Step 1 — Configuring Your Node Firewalls
You need to configure security groups of your servers to restrict the Incoming and the Outgoing traffic to the EC2 Instances.
You can learn How to create a security groups, edit the security groups in this working with security groups guide.
Now, let’s see how to configure the security groups for your nodes.
Configuring Ports for Postgresql
Create a rule to allow inbound traffic from the nodes(node-1, node-2, node-3,node-5) via port 8008.
- Patroni’s REST API uses port 8008 to provide the health checks and cluster messaging between the participating nodes.
Create a rule to allow inbound traffic from the nodes(node-1, node-2, node-3, node-5 ) via port 5432.
- Postgresql listens to port 5432 for the database transactions and and Data Replication.
Apply the security group to the PostgreSQL nodes(node-1, node-2, node-3).
- This allows PostgreSQL nodes to communicate between each other for creating replicas.
Apply the security group to the HAProxy node(node-5).
- This allows HAProxy node to communicate with the active Master postgresql node in the cluster.
Configuring Ports for ETCD
Create a rule to allow inbound traffic from the nodes (node-1, node-2, node-3) via port 2379.
- ETCD uses the port 2379 for the client requests.
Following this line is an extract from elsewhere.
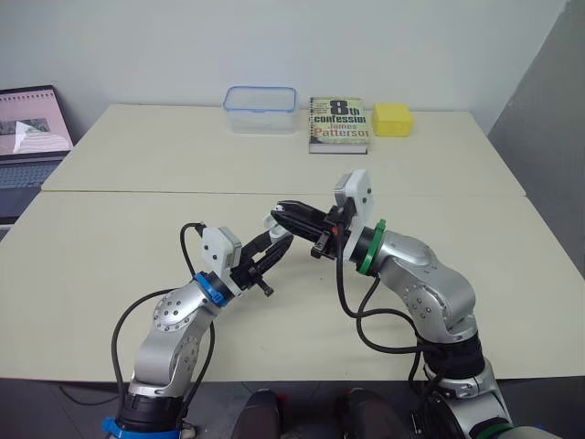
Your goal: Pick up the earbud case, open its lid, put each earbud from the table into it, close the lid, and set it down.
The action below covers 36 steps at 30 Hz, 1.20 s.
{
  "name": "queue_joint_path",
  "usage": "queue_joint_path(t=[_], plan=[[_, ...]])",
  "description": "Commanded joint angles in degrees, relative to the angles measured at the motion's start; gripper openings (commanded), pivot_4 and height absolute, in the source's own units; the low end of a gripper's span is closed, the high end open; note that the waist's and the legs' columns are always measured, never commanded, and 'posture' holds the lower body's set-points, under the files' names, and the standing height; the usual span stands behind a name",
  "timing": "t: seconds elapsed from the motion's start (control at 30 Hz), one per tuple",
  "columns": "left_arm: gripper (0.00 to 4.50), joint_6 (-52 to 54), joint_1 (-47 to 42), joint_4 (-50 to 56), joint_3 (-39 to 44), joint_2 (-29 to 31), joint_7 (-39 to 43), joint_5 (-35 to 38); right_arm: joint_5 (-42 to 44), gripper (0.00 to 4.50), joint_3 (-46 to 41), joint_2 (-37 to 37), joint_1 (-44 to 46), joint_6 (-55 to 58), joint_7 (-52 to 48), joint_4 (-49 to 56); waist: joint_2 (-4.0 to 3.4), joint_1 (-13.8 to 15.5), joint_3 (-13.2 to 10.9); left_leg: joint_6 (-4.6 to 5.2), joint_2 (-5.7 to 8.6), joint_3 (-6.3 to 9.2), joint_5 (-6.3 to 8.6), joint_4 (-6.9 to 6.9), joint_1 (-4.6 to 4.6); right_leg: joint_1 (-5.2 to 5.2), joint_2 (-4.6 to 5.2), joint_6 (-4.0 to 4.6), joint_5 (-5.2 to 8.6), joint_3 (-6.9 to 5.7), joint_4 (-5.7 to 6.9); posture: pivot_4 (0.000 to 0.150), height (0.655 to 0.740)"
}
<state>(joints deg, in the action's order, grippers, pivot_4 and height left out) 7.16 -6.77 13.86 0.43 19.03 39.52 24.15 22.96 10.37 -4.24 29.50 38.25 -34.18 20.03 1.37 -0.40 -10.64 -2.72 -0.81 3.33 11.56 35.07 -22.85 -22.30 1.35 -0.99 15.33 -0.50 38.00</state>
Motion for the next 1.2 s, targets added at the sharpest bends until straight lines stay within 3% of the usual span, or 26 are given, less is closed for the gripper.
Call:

Clients communicate with ETCD using this port to read and write information from ETCD. For e.g. Database connection details, current leader node information, node status etc.
Apply the security group to the ETCD node(node-4).
- This allows ETCD node to communicate with the Postgres client node in the cluster.
Configuring Ports for HAProxy
Create a rule to allow inbound traffic from all IPV4 and IPV6 address via port 7000.
- HAproxy uses the port 7000 to serve the client requests for the database transactions. If you already know your client IP Address, then you can use only that IP address in the source. This will ensure only the traffic from your client is served by HAProxy and other requests are dropped.
Apply the security group to the HAProxy node(node-5).
- This allows HAproxy node to serve the requests for the database transaction.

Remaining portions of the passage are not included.